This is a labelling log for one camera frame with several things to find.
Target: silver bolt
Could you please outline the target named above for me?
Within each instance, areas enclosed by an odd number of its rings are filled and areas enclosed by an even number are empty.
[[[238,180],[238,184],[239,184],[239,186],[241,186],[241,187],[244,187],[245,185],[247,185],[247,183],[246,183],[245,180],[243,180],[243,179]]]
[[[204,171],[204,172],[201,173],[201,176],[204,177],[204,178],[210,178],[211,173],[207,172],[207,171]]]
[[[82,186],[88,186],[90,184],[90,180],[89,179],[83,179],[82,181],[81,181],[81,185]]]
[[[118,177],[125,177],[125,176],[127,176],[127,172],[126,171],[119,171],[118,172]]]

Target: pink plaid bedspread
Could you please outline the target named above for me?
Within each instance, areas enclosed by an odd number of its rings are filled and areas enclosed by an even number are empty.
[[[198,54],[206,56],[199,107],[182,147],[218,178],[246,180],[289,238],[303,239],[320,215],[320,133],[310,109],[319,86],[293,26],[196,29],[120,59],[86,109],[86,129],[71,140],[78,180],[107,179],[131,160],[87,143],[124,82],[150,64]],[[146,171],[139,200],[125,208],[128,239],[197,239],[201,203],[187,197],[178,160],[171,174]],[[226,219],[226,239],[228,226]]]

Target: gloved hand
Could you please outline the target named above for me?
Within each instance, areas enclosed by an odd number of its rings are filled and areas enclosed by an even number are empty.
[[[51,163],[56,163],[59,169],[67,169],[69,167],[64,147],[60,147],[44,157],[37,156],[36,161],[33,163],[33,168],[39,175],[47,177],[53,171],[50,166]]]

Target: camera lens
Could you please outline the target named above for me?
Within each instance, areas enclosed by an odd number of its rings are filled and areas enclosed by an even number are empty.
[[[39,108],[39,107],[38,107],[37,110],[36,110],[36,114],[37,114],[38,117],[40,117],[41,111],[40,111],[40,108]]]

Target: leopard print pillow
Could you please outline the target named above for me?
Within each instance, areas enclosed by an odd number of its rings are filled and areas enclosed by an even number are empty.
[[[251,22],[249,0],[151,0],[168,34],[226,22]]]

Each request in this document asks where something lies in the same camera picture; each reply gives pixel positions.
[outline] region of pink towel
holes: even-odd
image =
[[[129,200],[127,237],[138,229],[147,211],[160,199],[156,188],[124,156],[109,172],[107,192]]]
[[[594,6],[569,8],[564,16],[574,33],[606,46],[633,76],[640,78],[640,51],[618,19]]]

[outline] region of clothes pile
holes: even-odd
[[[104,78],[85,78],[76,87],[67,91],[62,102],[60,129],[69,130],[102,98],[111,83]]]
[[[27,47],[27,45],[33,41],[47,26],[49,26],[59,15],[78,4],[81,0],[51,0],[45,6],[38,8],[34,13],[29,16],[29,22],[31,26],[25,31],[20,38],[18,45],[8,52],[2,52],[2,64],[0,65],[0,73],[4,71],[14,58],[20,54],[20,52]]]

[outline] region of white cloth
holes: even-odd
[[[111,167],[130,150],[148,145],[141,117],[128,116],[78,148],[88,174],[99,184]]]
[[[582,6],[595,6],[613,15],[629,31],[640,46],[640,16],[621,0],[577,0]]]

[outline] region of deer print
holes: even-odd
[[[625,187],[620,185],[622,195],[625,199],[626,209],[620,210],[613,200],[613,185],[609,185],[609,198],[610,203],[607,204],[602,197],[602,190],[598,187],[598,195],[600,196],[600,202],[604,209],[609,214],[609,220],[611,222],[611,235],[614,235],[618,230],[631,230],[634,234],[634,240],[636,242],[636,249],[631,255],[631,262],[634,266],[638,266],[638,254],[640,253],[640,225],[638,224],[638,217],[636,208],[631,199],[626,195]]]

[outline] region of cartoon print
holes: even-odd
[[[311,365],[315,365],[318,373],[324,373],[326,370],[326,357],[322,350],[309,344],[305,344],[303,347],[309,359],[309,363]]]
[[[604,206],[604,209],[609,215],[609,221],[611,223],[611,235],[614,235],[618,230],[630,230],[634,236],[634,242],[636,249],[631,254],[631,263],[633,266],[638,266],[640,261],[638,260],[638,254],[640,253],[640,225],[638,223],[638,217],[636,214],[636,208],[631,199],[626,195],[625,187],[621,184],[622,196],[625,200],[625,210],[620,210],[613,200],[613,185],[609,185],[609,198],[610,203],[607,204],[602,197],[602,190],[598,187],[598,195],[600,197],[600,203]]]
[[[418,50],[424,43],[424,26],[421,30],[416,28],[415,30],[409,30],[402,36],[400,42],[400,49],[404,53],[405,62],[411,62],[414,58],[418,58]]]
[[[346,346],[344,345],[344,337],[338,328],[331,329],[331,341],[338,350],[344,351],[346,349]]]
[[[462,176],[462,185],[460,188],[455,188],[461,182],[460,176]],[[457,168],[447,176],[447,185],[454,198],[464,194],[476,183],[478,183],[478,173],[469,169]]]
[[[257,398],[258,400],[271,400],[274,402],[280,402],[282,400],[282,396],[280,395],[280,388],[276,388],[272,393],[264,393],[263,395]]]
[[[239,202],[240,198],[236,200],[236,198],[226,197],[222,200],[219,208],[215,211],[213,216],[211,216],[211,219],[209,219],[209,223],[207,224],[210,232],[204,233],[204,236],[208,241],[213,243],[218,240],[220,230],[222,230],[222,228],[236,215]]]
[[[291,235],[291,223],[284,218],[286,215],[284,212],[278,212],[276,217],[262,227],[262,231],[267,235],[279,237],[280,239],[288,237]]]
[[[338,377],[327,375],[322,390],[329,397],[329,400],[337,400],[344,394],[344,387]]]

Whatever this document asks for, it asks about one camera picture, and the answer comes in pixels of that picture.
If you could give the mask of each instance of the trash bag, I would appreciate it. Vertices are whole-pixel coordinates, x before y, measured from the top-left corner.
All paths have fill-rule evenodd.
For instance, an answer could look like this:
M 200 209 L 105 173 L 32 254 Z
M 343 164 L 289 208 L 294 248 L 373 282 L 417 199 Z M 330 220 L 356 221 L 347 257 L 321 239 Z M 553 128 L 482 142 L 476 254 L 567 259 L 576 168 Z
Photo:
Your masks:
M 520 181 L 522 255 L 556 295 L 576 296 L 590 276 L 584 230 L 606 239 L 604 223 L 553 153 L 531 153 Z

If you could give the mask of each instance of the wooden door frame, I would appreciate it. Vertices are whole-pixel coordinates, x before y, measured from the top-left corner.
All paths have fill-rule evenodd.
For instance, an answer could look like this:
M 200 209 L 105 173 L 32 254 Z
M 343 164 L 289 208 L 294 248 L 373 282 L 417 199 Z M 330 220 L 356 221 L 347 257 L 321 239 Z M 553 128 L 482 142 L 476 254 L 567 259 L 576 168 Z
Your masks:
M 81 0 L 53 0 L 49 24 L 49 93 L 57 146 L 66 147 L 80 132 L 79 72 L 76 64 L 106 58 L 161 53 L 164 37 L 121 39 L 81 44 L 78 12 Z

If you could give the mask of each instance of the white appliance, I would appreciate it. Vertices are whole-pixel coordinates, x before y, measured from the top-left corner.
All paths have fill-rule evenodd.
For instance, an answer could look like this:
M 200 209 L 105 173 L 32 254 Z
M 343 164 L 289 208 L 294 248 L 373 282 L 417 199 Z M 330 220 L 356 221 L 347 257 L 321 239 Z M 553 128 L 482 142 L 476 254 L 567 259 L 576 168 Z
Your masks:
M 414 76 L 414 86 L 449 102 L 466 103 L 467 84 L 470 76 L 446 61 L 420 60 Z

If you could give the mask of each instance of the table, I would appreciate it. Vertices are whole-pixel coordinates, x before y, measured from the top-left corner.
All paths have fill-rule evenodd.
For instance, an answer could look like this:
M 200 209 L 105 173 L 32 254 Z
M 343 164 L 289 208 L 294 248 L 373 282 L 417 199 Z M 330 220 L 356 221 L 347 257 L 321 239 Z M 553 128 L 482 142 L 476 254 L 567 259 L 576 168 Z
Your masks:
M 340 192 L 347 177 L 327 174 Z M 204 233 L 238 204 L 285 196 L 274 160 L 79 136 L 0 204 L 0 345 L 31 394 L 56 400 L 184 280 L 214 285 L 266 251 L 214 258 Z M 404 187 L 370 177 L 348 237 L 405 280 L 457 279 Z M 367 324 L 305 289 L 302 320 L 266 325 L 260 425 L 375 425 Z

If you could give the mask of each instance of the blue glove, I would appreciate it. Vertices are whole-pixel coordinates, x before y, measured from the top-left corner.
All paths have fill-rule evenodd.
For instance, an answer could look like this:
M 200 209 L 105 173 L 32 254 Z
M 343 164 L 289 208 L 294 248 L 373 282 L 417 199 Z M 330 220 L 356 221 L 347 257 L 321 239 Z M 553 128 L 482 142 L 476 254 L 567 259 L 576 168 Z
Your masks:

■ **EXERCISE PROMPT**:
Out of the entries, pull every line that mentions "picture".

■ **OUTPUT FOR THIS TASK**:
Each request in this document asks where something lies in the same camera picture; each reply gives pixel positions.
Whatever this document asks for, it asks about one camera picture, and the answer comes in pixels of that picture.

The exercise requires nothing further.